一番難しいのが譲渡された土地を回収することである。不正に取引された部分については取り戻すことは可能であるが、正式な手続きを踏んで取引された土地を取り戻すのは無理があるだろう。筆者が思うに、烏坎事件で一番重要な問題が土地回収である。どのような手続きで土地を回収し、どのように事後処理するのかは村民委員会選挙以上に重大な意味合いを持つ。なぜなら全国各地には烏坎のような土地問題を抱えている地域が数多く存在し、過去の土地譲渡に対し不満を抱えている住民も大勢いる。したがって、烏坎事件での土地譲渡問題の解決方法は一気に全国に広がる可能性がある。一歩でも間違えたら、全国に誤ったシグナルを送ることになるので、基層政府は極めて慎重に進めなければならない。

4.おわりに
烏坎事件での基層政府の対応について人民日報の時評は次のように述べた。「基層政府が犯した最初のミスは村民の合理的な利益主張に目を向けていないことであり、これを理由に理性的な陳情が過激な行動にエスカレートしたのである」 2 。また、省政府を代表して事件解決に乗り出した広東省の副書記は村の党書記について次のように述べた。「烏坎村の党書記は既に41年も勤めており、常に模範であった。しかし、模範であるがゆえ、県・鎮レベルの党・政府機関はその人の仕事ぶりを信頼していた。その結果、行き届いてない部分が多く大きな問題を引き起こした」。
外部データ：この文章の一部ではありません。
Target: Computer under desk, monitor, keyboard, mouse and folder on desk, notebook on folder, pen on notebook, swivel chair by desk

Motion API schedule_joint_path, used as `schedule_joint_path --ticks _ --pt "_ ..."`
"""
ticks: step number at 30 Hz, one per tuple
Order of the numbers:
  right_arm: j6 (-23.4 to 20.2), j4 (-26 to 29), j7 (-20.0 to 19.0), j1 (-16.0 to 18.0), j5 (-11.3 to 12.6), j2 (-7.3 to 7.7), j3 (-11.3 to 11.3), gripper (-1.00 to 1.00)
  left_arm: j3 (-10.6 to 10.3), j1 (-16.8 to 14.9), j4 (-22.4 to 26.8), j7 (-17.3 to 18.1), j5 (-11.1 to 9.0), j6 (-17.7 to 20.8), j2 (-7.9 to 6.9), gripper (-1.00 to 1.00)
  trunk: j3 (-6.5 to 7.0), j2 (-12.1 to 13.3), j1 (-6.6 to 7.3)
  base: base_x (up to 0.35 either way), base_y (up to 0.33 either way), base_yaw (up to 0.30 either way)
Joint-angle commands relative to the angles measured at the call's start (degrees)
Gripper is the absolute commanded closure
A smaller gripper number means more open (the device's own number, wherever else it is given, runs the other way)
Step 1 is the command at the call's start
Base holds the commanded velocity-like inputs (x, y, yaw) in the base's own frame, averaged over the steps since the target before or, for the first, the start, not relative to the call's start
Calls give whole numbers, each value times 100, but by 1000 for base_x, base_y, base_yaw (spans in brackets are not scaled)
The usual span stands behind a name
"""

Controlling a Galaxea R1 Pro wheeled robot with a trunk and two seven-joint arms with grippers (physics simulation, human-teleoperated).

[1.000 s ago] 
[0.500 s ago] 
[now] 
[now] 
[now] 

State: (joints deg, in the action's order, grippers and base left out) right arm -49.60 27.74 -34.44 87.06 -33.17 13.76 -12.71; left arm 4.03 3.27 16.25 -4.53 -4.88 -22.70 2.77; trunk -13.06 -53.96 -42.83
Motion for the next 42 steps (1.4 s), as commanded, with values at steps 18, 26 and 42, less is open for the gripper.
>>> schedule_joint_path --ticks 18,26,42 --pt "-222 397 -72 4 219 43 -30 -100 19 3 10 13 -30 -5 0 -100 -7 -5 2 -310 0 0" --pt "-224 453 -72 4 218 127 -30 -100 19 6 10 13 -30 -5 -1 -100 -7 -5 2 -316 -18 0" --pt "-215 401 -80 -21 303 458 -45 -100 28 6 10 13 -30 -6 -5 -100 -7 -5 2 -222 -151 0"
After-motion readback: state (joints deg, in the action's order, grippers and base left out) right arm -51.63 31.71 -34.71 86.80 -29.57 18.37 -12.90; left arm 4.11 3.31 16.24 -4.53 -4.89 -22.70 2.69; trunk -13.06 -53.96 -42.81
激しい競争を勝ち抜くために基層レベルの官僚は任期が終わる前にいち早く実績をあげて昇進しなければならない。実績として一番やりやすいのが土地を再開発し、そこに企業誘致と不動産開発を行うことである。都市部では使える土地に限りがある上、収用費用も高いので、自然に都市周辺地域にある農村の土地を使おうとする。烏坎事例を見ると、陸豊市は1990年代の半ばから経済発展を促進しようと農村の土地を徴収して東海経済開発区を設立し、外部からの企業誘致をはかった。激しい競争環境の中で任期が短い基層幹部に対し、村落レベルの党書記・村長は任期が長期化しており、書記と村長は自然に村落の有力人物となる。基層政府が農村部の土地を収用するには村落政治における有力人物の協力無しでは進まないので、常に村の指導者に頼ることになる。次第に、両者の相互協力は基層レベルにおける「発展」と「安定」をはかる上で不可欠なものとなり、烏坎事件の背景となったと考えられる。

参 考
  1. 一部の報道によると、地元政府は新たに10万平方メートルの土地を烏坎村に与え、住宅建設用地にするというが、その進展状況については本稿を作成する時期まで依然不明である。
  2. 『人民日報』2011年12月22日。